Exercise details >> A bare number is the only acceptable answer: how many lines of these entries include "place"?
(Dataset records Opens)
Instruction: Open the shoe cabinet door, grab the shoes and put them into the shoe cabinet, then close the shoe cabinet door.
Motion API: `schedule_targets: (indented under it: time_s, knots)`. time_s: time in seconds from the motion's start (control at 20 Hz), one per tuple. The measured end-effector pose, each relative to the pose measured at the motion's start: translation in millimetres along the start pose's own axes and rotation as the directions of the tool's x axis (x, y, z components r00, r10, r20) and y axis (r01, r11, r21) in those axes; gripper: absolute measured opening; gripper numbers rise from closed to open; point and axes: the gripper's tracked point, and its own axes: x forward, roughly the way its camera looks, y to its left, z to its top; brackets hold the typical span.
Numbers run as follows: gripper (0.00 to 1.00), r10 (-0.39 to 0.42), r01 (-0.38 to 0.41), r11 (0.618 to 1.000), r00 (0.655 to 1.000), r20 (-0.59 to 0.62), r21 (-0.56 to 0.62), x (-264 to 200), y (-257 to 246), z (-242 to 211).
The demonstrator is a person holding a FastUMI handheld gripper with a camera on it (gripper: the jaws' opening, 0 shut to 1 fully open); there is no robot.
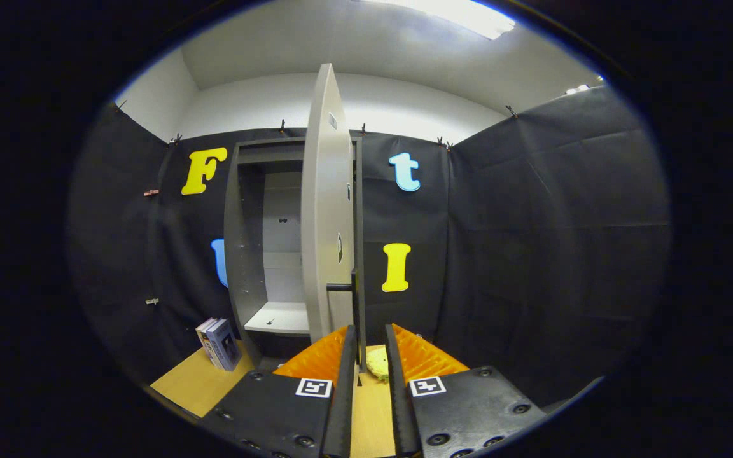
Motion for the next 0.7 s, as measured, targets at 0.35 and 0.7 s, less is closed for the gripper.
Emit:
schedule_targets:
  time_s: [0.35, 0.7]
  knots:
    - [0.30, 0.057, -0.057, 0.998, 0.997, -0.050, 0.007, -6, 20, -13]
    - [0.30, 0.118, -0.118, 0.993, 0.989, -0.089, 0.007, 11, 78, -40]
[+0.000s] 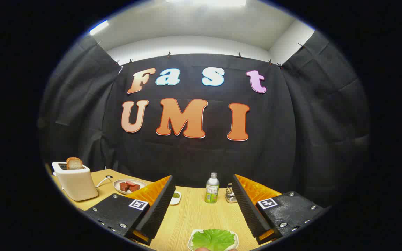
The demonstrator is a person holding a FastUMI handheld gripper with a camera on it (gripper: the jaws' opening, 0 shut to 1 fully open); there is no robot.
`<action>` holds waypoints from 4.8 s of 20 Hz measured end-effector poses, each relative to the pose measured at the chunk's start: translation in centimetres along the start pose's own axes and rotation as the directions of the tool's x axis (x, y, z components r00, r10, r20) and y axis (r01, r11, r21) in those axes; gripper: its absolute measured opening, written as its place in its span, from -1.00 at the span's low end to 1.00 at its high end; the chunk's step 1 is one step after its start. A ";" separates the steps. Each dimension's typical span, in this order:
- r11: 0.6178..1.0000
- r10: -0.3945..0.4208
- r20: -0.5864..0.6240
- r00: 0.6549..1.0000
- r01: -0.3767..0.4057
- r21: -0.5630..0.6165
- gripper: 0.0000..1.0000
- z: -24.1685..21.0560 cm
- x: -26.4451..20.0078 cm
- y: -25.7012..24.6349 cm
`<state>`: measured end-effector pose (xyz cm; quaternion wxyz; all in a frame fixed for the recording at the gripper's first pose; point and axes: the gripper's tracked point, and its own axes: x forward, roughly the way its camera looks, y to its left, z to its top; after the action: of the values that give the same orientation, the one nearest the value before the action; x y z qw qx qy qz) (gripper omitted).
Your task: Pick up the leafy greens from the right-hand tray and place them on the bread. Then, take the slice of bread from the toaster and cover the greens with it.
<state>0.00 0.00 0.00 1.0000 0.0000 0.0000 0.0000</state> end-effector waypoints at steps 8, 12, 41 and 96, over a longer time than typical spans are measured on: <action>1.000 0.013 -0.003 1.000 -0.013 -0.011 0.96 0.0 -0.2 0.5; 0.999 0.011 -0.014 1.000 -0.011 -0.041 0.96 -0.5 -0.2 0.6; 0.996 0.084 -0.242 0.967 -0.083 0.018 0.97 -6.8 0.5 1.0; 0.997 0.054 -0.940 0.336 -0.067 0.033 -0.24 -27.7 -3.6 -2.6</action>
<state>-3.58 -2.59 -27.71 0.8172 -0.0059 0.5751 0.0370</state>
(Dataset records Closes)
Solution to the exercise >> 2